_WHAT IS NEEDED_
Beginning at the line containing "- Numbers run", repeat each line below exactly up to and including the line containing "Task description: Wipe". Do not repeat the pictures.

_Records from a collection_
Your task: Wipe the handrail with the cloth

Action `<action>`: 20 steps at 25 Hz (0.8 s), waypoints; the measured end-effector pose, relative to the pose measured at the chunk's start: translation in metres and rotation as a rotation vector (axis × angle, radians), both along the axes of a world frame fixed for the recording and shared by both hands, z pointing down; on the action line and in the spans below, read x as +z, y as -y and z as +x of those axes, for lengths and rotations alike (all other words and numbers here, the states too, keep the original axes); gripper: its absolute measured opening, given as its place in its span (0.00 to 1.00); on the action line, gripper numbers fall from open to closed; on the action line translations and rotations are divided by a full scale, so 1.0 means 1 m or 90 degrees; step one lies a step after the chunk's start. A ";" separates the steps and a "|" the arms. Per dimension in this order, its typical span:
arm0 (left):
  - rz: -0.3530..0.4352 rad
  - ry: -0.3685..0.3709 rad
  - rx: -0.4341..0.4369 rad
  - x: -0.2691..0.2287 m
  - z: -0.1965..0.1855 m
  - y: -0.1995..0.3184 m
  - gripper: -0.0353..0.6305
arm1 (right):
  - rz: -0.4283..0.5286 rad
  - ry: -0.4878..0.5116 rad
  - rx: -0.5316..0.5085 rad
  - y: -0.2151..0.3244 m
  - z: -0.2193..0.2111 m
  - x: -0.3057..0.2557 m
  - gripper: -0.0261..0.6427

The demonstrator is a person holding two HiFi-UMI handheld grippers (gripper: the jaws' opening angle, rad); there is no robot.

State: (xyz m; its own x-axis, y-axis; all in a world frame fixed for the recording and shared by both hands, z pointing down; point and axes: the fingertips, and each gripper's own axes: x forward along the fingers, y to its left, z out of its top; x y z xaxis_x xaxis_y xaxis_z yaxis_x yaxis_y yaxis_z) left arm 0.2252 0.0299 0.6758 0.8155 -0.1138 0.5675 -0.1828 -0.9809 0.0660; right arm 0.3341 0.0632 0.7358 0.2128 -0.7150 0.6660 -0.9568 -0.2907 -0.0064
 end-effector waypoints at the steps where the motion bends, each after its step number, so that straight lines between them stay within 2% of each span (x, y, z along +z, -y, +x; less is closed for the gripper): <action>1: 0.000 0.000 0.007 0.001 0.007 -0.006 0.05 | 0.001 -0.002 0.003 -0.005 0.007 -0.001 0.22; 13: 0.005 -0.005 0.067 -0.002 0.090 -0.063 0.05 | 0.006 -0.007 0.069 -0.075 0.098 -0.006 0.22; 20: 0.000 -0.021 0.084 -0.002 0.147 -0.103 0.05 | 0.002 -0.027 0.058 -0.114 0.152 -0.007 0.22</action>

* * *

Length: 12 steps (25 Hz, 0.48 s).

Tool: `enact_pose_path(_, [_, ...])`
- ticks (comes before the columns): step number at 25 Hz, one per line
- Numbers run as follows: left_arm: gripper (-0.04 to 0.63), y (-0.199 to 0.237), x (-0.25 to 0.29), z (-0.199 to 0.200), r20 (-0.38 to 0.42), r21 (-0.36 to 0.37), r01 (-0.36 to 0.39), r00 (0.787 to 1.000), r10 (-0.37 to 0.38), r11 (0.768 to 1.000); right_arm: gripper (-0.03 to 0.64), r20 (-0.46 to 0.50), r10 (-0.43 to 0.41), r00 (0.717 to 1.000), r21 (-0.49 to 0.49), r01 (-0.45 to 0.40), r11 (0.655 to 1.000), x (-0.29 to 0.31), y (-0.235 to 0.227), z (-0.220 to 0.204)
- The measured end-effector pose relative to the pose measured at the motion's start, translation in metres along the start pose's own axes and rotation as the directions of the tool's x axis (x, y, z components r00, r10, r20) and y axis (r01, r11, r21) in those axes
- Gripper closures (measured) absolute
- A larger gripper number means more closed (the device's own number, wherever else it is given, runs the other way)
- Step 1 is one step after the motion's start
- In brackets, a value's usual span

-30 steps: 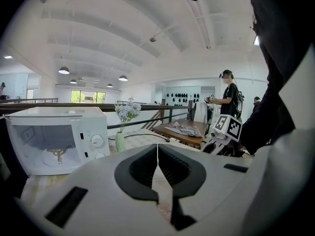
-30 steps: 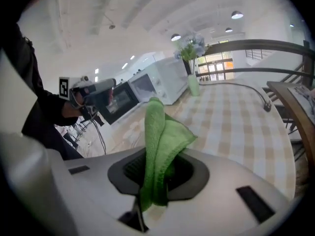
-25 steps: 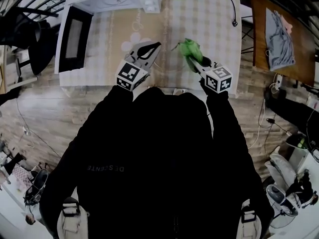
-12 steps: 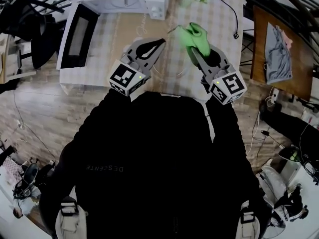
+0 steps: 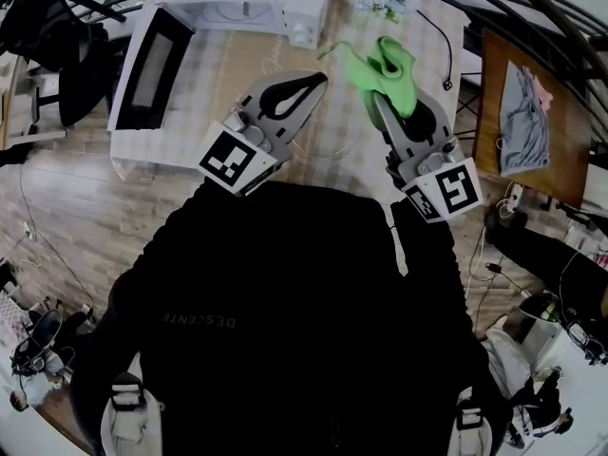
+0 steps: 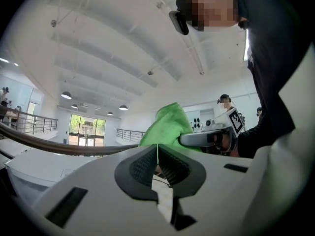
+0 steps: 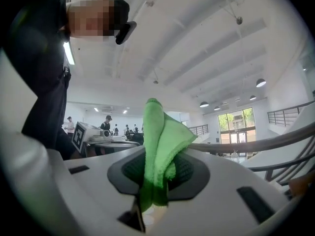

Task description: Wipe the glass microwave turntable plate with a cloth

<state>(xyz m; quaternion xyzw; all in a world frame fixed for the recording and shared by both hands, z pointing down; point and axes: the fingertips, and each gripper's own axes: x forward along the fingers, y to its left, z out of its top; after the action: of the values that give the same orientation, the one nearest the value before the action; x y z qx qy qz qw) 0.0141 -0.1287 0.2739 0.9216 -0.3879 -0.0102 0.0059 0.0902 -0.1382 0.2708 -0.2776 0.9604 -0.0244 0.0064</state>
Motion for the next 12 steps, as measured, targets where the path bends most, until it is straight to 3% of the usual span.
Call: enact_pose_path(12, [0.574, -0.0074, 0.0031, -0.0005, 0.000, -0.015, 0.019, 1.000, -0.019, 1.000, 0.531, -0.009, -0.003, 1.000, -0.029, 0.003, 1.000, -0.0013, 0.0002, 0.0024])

_RESPONSE TO THE EXERCISE_
- Numbers run as follows: left_arm: gripper (-0.04 to 0.63), y (-0.199 to 0.237), x (-0.25 to 0.29), z (-0.199 to 0.200), r20 (-0.38 to 0.42), r21 (-0.36 to 0.37), r01 (-0.36 to 0.39), r00 (0.787 to 1.000), r10 (-0.37 to 0.38), r11 (0.768 to 1.000); right_arm: gripper (-0.03 to 0.64), r20 (-0.46 to 0.50), r10 (-0.43 to 0.41), r00 (0.717 to 1.000), r21 (-0.49 to 0.49), r01 (-0.45 to 0.40), r11 (0.655 to 1.000), x (-0.29 to 0.31), y (-0.235 to 0.227), z (-0.220 to 0.204)
- The measured end-effector pose relative to the pose measured at the motion's start, translation in metres along the start pose's own axes and rotation as the directions of the tool's x axis (x, y, z components r00, r10, r20) and y axis (r01, r11, r21) in those axes
- Gripper closures (measured) absolute
- A larger gripper number means more closed (the device's own number, wherever else it is given, runs the other way)
- Step 1 is one step after the motion's start
- In brackets, a value's usual span

-30 steps: 
-30 steps: 
-25 steps: 
-12 steps: 
+0 steps: 
+0 steps: 
+0 steps: 

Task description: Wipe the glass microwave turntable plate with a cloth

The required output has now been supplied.